In the present invention, the term virus (lat. Virus - poison) means a subcellular infectious agent that can only be reproduced inside living cells of the body. By nature, viruses are autonomous genetic elements that have an extracellular stage in the development cycle. Viruses are microscopic particles consisting of nucleic acid molecules - DNA or RNA, enclosed in a protein coat. Viruses are able to infect living organisms and are obligate parasites, as they are not able to multiply outside the cell. Outside the cell, viral particles do not show signs of life and behave like particles of organic polymers.

Many viruses that can cause serious diseases can enter the human body with drinking water.

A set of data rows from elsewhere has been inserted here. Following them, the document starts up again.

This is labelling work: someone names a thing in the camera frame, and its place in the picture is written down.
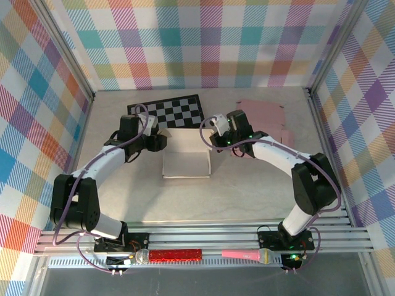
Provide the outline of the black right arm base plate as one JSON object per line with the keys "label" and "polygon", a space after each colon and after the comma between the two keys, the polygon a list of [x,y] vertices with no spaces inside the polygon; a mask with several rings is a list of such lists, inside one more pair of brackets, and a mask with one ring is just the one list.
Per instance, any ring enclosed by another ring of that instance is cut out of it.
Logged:
{"label": "black right arm base plate", "polygon": [[266,248],[273,251],[305,251],[315,248],[312,233],[308,230],[296,236],[288,236],[281,231],[259,231],[257,239],[261,249]]}

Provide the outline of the pink paper box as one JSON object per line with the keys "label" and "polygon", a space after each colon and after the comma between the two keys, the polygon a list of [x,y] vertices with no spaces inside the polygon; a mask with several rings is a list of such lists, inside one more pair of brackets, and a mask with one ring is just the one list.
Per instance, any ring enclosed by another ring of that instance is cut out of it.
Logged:
{"label": "pink paper box", "polygon": [[247,131],[261,131],[277,142],[294,148],[294,134],[286,128],[284,107],[275,102],[242,99],[236,103],[236,109],[242,110],[248,121]]}

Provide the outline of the white paper box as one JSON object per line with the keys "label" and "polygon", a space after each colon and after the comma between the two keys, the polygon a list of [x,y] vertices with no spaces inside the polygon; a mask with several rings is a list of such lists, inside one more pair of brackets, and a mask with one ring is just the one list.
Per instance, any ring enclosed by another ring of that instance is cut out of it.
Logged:
{"label": "white paper box", "polygon": [[209,178],[212,149],[205,142],[213,133],[212,129],[161,129],[160,134],[167,136],[162,176],[166,179]]}

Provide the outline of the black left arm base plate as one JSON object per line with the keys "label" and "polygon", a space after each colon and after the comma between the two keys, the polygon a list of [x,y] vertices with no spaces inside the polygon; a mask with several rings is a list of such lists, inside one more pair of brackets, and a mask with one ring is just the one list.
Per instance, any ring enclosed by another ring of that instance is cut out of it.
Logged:
{"label": "black left arm base plate", "polygon": [[149,233],[147,232],[126,232],[116,239],[99,238],[95,239],[95,252],[136,252],[141,249],[148,249]]}

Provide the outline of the black grey checkerboard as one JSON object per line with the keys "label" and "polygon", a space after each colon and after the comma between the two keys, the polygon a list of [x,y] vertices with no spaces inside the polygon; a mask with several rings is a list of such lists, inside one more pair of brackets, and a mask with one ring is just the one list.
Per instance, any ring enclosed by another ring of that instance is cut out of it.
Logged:
{"label": "black grey checkerboard", "polygon": [[197,94],[143,102],[150,116],[157,118],[156,128],[198,129],[204,119]]}

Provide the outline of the pink toy microphone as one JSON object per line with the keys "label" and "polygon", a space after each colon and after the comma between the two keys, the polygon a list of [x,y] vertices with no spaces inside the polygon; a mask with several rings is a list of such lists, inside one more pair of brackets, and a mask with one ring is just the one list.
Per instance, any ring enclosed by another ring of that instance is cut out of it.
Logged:
{"label": "pink toy microphone", "polygon": [[266,248],[256,250],[222,250],[222,256],[226,258],[256,261],[265,265],[275,262],[275,254]]}

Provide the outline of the aluminium corner post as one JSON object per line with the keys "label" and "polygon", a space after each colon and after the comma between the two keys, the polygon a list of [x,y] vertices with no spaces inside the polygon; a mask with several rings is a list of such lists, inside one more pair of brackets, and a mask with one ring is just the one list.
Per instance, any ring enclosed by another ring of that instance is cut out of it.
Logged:
{"label": "aluminium corner post", "polygon": [[65,63],[74,75],[78,85],[81,87],[84,94],[89,98],[89,101],[93,102],[95,98],[95,91],[91,87],[88,79],[83,73],[82,68],[78,64],[76,57],[64,38],[64,35],[62,34],[45,0],[28,0],[28,2],[31,4],[38,18],[42,21],[43,26],[50,35],[52,42],[55,44],[55,47],[58,49],[60,55],[64,58]]}
{"label": "aluminium corner post", "polygon": [[317,92],[340,50],[347,41],[369,0],[339,0],[303,77],[302,88],[311,95]]}

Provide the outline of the aluminium side rail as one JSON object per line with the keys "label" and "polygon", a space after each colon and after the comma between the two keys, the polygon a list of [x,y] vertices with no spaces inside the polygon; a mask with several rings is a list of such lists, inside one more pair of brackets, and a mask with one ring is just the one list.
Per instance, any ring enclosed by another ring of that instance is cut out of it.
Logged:
{"label": "aluminium side rail", "polygon": [[351,209],[349,207],[349,202],[347,200],[346,191],[345,191],[345,188],[343,186],[341,176],[340,176],[340,174],[339,174],[339,172],[337,170],[337,166],[336,166],[335,158],[334,158],[334,155],[333,155],[333,151],[331,149],[330,142],[328,140],[328,135],[327,135],[327,132],[325,130],[324,122],[322,121],[322,119],[320,117],[320,112],[319,112],[319,109],[318,109],[318,105],[317,105],[317,103],[315,101],[315,96],[311,95],[309,88],[303,88],[302,90],[303,90],[303,92],[305,94],[305,97],[306,97],[306,100],[307,100],[307,104],[308,104],[310,112],[312,114],[314,125],[315,125],[317,133],[318,133],[318,137],[319,137],[319,140],[320,140],[321,147],[323,148],[324,153],[328,157],[329,162],[330,162],[331,166],[333,167],[333,171],[335,173],[335,176],[337,177],[337,180],[339,182],[339,185],[340,185],[340,188],[341,188],[342,207],[347,212],[347,216],[349,218],[350,225],[352,227],[355,227],[356,226],[356,221],[355,221],[354,216],[352,214],[352,211],[351,211]]}

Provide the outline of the small black controller board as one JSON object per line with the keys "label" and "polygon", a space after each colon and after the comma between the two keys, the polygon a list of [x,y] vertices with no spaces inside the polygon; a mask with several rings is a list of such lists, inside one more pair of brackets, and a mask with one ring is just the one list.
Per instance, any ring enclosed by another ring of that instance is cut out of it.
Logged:
{"label": "small black controller board", "polygon": [[106,265],[129,265],[134,255],[125,257],[106,257]]}
{"label": "small black controller board", "polygon": [[298,253],[281,254],[283,270],[299,269],[302,266],[302,255]]}

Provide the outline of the red glitter toy microphone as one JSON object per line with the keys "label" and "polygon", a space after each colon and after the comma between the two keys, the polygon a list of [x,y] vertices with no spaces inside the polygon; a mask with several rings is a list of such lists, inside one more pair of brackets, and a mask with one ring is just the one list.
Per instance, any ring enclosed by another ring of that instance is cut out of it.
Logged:
{"label": "red glitter toy microphone", "polygon": [[168,249],[148,250],[141,249],[136,252],[134,259],[139,264],[167,263],[167,262],[194,262],[202,260],[201,249]]}

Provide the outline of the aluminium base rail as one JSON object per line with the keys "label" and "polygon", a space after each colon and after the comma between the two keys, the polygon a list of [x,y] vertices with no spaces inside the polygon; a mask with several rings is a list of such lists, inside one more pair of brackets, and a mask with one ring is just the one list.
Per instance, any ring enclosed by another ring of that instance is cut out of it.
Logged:
{"label": "aluminium base rail", "polygon": [[[223,249],[255,249],[257,231],[275,231],[279,220],[261,221],[181,221],[179,223],[131,223],[130,232],[149,234],[150,249],[201,249],[218,255]],[[372,252],[373,244],[365,228],[351,225],[346,216],[327,216],[315,221],[323,253]]]}

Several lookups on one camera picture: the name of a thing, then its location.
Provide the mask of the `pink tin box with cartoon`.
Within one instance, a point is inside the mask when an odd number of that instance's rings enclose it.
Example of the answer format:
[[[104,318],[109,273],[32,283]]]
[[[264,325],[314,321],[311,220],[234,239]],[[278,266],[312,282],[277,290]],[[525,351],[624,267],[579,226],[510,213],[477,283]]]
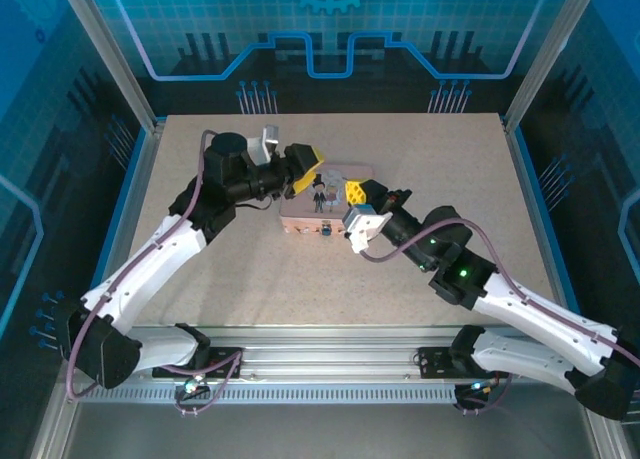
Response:
[[[298,196],[280,205],[279,216],[286,233],[320,234],[330,223],[332,233],[342,234],[342,218],[349,206],[345,198],[347,180],[373,179],[374,169],[365,164],[323,164],[313,182]]]

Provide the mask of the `aluminium frame post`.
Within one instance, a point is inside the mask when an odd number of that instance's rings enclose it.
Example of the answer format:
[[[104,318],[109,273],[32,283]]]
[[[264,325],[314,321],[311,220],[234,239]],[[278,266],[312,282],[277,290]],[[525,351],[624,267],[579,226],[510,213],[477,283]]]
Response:
[[[95,1],[67,1],[140,126],[146,133],[153,134],[157,126],[156,115]]]
[[[565,0],[504,116],[507,135],[515,132],[591,0]]]

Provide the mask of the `aluminium mounting rail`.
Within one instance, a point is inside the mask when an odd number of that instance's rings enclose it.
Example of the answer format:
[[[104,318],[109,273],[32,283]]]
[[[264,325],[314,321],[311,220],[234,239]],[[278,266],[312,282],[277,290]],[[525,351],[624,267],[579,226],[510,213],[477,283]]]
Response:
[[[75,366],[101,387],[113,389],[152,369],[204,364],[210,347],[244,349],[241,379],[346,381],[398,379],[420,373],[420,347],[450,347],[459,328],[449,327],[135,327],[122,335],[92,326]]]

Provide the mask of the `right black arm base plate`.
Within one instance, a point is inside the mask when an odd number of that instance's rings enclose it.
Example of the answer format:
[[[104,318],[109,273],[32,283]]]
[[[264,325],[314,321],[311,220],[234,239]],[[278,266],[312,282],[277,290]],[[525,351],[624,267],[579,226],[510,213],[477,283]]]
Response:
[[[449,347],[420,347],[413,356],[422,379],[462,379],[484,375],[470,357]]]

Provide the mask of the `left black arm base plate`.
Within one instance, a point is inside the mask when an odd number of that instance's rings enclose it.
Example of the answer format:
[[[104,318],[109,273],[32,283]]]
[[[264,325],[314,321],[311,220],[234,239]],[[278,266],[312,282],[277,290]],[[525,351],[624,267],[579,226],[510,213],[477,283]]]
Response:
[[[238,379],[242,365],[244,349],[241,347],[210,347],[204,364],[195,366],[167,366],[152,369],[154,379],[202,376],[207,379]]]

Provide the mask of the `aluminium table side rail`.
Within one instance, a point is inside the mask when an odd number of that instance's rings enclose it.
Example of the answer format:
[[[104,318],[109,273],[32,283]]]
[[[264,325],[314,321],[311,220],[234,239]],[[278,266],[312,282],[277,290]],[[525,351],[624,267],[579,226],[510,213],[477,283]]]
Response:
[[[505,136],[553,297],[571,312],[581,313],[525,137],[519,126]]]
[[[166,119],[160,117],[153,132],[141,129],[135,141],[91,280],[91,289],[108,279],[130,255]]]

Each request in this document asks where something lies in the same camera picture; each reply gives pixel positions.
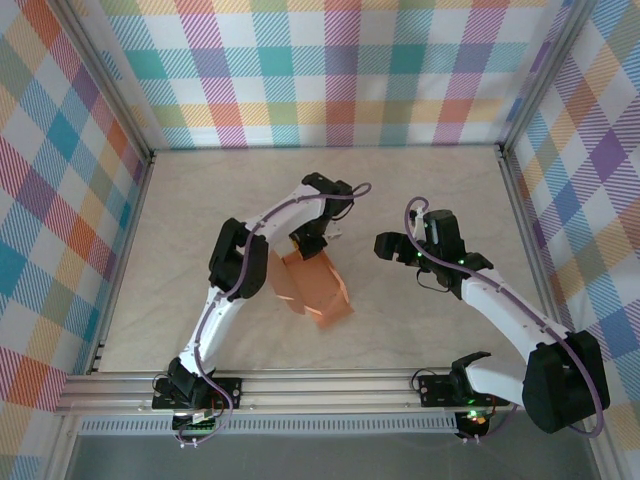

In the field of water purification technologies, the removal or decontamination of viruses is given special attention related to both the importance of solving this problem and the technical complexity of this solution.

Most often, adsorption methods are used to remove viruses from water, which involve the use of finely dispersed materials with a high surface charge and a developed contact area with water. Fixation of the virus occurs mainly due to electrostatic interactions. In addition to viruses, water contains a significant amount of substances of organic origin with the same surface charge: natural polymers (humic acids), technogenic substances (surfactants), microorganisms and their metabolic products.

Therefore, the fixation of viruses proceeds in the form of competitive adsorption with substances of a similar nature, the mass content of which is much greater than viruses.

Known filter material with the ability to adsorb from water various particles, including viruses [WO 2007018454, RU 2005125140, 2007]. According to the invention, submicron particles of alumina hydrate are mechanically applied to the surface of the polymer fibers, which in contact with water acquire a positive charge, due to which the filter material acquires the indicated ability. A disadvantage of the known material is the lack of chemical bonding of the active particles with polymer fibers. As a result of this, particles can be removed from the filter layer. In addition, particles of hydrated alumina are capable of dissolving at a pH of water above 8, which in real-life conditions will lead to a rapid loss of activity of the material.

A device for filtering is known, which, when passing water through it to inhibit bacteria and viruses, contains at least one fibrous structure, which is a mixture of nanofibers of aluminum hydroxide and other fibers, placed in a matrix to create asymmetric pores for filtering particles from small to nanoscale [patent US 7390343, 2008]. In a known solution to achieve the desired result, the active component, inactivating viruses, must be applied to an inert carrier. However, due to the physical properties of the inert carrier, it is not possible to apply the active component in the amount required to remove viruses in large quantities.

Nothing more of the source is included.